Monday, September 30, 2013

31 DAYS OF SSIS – ADDING SOME DELTA FORCE (27/31)

In a presentation that I did this week I was asked about how I handled updates with the SSIS package I was demoing.  This was the package that I discussed in the post One Package, Unlimited Databases.  I explained the process that I use in that webcast but thought it would also make a good topic.

DELTA FORCE REQUIREMENTS

Before we get into the details, I’d like to take the question and restate it as requirements.  By doing this, I’m hoping that by reading it in this way requirements you encounter might spark a connection.  Through that connection you’ll recall this post and be able to apply this concept.
The general need is a package that will receive data from one data source.  In this case, we are receiving data from a central database.  When the data is received, rows that do not exist will be insert.  Rows that already exist as records in the tables will be updated.
The updates to the records should only be applied to records where there is a change to at least one column.  Existing records should not be modified if there are no changes in any of the columns.

DELTA FORCE SOLUTION

The first part of the requirements was already implemented in the One Package, Unlimited Databasespost.  Pieces that were discussed as part of that solution won’t be detailed out here.  We’ll pick up the solution from the second half of the requirements.
One option we could choose would be to go cheap and easy.  To do this we could modify the OLE DB Command with a WHERE clause and then call this requirement done.  The problem with this option is that if there are 1,000 in the path of existing rows, then 1,000 UPDATE statements will be executed.  The trouble with this is that there might only be 2 updates that need to occur.  Due to this, I wouldn’t consider this option ideal.
Another option is to use the Script Component transformation to check the values of the columns.  We don’t want to execute SQL statements against the database that may or may not need to be executed.  Instead, the Script Component transformation can be used to filter out all of the rows that haven’t changed.  Instead of sending all of the existing rows to the OLE DB Command, it will instead only receive those rows that have changed.

PACKAGE CONTROL FLOW

imageSince most of the interesting things in the Control Flow were described in the earlier post, they will not be expanded on too much again.  Our focus will be on drilling into the Data Flow which we will just to shortly.  Since they aren’t related to this variation of the solution, I won’t be looking at that variable and connection configurations.
There are four tasks that comprise the Control Flow:
  • SQL_DestinationDatabases: This is a T-SQL that fetches a list of servers and databases that need the information.  The server and database names retrieved are populated to variables.
  • FELP_Databases: ForEach Loop container that iterates across each occurrence of server and database name.
  • SQL_ChangeData: Demo only task to delete and update data to make all of the data flow paths do something.
  • DFT_InsertUpdateStateProvince: Data Flow task to determine whether rows should be inserted or updated.  This will contain the bulk of our solution.

PACKAGE DATA FLOW

If you recall from the previous post, there were two data flows in the package.  Since the second one doesn’t impact the focus on the delta change, it has been removed.  In a full solution to cover inserts, updates, and deletes it would reaming.  With that said, we’ll dig into the data flow that is remaining.

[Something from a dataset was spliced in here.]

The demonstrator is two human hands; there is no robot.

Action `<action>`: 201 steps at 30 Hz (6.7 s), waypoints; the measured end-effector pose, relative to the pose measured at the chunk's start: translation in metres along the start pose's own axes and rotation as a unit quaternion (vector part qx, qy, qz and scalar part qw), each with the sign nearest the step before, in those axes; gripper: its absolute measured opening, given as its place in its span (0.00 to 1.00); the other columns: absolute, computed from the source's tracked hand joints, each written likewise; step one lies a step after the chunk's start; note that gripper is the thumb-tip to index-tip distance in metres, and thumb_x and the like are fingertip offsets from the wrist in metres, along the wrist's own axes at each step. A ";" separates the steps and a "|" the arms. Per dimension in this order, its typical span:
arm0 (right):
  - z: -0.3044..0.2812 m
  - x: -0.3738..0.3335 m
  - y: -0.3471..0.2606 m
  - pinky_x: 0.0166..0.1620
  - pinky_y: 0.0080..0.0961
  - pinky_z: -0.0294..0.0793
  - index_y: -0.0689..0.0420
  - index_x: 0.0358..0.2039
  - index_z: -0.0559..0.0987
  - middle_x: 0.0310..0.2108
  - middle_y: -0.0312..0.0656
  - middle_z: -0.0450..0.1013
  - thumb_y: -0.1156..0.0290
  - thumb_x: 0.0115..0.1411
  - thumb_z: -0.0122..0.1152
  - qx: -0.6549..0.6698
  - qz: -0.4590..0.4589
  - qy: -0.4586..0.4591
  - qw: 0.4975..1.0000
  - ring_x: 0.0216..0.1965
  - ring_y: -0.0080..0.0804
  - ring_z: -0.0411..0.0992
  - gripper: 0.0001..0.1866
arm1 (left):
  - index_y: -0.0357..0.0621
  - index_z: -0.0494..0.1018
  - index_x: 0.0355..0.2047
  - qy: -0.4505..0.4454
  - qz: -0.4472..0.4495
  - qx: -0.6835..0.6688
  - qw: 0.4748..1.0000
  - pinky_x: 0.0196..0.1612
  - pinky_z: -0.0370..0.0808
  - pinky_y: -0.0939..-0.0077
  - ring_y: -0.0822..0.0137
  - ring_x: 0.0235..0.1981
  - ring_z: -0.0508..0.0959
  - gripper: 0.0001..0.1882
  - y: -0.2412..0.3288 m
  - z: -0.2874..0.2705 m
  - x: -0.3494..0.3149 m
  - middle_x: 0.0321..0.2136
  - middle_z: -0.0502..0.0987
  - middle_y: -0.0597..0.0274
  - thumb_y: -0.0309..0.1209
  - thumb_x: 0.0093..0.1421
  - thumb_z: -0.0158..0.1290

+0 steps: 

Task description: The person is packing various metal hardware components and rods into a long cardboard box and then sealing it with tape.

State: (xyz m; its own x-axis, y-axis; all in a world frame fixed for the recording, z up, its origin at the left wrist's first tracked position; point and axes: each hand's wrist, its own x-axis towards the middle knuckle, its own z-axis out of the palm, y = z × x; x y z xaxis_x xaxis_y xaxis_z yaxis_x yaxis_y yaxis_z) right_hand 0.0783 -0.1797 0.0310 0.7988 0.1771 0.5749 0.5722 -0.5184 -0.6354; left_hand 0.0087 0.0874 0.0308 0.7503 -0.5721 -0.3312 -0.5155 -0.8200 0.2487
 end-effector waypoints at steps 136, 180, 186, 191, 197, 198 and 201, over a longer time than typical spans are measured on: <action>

DFT_INSERTUPDATESTATEPROVINCE

imageThis Data Flow task controls the INSERT and UPDATE operations on the table affected by this data flow.  The data flow is similar to before with the exception to a couple additional transformations.
  • DS_MSS_AdventureWorks: OLE DB Source to retrieve central data for distribution.
  • LKUP_Subscriber: Lookup transformation to determine if the record exists in the subscriber database.  There is a slight change in this transformation, described below, to assist in performing the delta checks.
  • DD_MSS_StateProvince: OLE DB Destination in the subscriber database that receives the data.  This is just a straight insert.
  • SCR_DeltaPower: Script Component transformation that checks each row that exists in the destination table to see if any of the columns in the row has changed compared to the destination table.
  • OLECMD_UpdateStateProvince: OLE DB Command to perform updates for each row that currently exists in that database.  This isn’t ideal, but I’m saving a more ideal solution for determining deltas for a future post.
  • RSAMP_Ignore: Row Sampling transformation that exist purely for viewing pleasure.  It allows us to see how many rows are ignored when the package executes.

LKUP_SUBSCRIBER

SNAGHTML10faef9As I mentioned above, there is a little variation into how this transformation is configured.  In the previous post, this transformation was purely used to determine if a row in the data flow path also existed in the table.  The lookup was matching on the StateProvinceID without returning any data.  This time we want to return some data.
Specifically, the columns StateProvinceCode, CountryRegionCode, IsOnlyStateProvinceFlag, Name, and TerritoryID need to be returned.  These are the columns that we want to check to see if any of the values have changed.
One important thing to note is that all of these columns already exist in the Data Flow path.  To prevent column naming irritations, append the value “_Current” to each of the columns.  This will make them stick out and avoid name irritations.
When this is complete, this transformation is done.

SCR_DELTAPOWER

The true effort of the delta check will be occurring in the SCR_DeltaPower script component transformation.  There are two main points of configuration for the transformation.  These will be the outputs and the script.
SNAGHTML1179909We will configure this component to provide multiple outputs along two paths.  The paths will be UpdateRows and IgnoreRows.  The names should indicate the state of the data that we plan to add to each of the paths.  Each path will contain all of the rows from the input and should be mapped to the input.  If you are unfamiliar with how to do that, please read Every Which Way Outputs.
Once the output is configured, it’s time to work on the guts of the script.  If you haven’t done column comparisons in SSIS packages before the code structure might seem obvious.  Unfortunately, with the possibilities of NULL values in columns, this can prove tricky to the novice.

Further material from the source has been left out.